◆ WHAT THE EXERCISE ASKS
Among the lines of the material below, count those with the string "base". Give the number alone.

◆ SUPPLIED DATA
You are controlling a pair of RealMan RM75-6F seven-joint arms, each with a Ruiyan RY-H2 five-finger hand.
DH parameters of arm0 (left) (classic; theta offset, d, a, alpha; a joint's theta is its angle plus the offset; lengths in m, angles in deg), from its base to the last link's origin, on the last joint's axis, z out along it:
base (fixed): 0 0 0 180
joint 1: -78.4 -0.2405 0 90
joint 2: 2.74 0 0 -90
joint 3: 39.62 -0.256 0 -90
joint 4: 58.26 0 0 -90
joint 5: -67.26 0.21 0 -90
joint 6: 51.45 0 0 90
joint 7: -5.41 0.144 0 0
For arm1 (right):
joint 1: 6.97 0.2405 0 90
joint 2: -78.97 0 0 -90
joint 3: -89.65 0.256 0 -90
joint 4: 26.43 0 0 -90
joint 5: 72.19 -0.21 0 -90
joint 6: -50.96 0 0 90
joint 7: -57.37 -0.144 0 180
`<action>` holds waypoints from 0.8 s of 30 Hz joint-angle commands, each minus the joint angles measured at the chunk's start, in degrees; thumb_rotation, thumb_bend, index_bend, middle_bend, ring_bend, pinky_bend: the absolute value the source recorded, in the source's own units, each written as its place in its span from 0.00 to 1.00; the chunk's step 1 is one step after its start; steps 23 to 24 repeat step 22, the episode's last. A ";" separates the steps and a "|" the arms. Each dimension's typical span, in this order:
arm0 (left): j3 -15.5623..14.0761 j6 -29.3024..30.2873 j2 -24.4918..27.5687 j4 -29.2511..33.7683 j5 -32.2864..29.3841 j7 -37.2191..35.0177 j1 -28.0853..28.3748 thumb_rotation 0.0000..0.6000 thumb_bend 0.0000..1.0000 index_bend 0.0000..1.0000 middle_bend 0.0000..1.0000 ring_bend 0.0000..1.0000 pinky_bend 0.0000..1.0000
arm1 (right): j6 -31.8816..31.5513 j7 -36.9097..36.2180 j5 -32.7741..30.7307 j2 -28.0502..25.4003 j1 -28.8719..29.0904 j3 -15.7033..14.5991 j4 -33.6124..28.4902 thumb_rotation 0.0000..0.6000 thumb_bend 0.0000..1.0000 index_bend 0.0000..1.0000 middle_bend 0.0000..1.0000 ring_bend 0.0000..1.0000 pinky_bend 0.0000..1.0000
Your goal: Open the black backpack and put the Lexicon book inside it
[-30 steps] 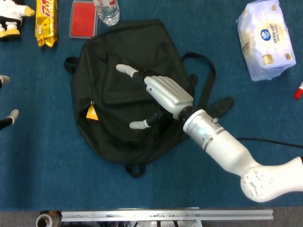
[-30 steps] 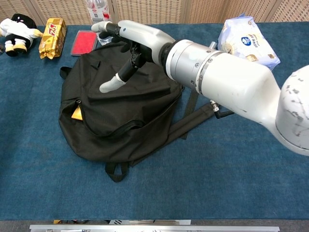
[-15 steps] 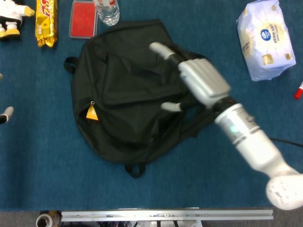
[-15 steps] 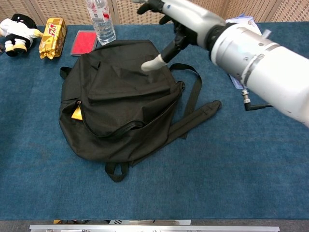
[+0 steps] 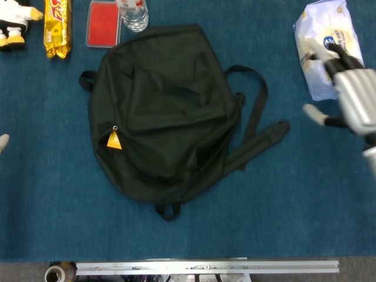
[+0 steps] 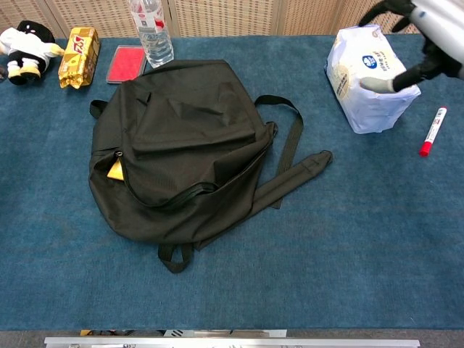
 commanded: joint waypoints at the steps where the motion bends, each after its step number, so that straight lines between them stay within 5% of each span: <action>1: -0.58 1.19 -0.14 -1.87 1.41 -1.85 -0.84 1.00 0.08 0.32 0.41 0.30 0.36 | -3.09 -2.47 3.80 -2.71 -4.83 -3.41 3.20 1.00 0.20 0.04 0.26 0.11 0.24; 11: -1.83 0.20 0.56 -2.04 -0.06 1.61 -2.09 1.00 0.08 0.32 0.39 0.28 0.32 | -8.87 -8.66 6.54 -3.45 -15.38 -5.83 12.23 1.00 0.20 0.08 0.26 0.11 0.24; 24: -3.41 0.81 0.73 -0.30 2.08 2.78 -3.13 1.00 0.08 0.32 0.39 0.28 0.31 | -9.33 -14.80 11.25 -2.10 -20.09 -4.72 16.53 1.00 0.19 0.12 0.28 0.11 0.24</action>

◆ THE ANSWER
2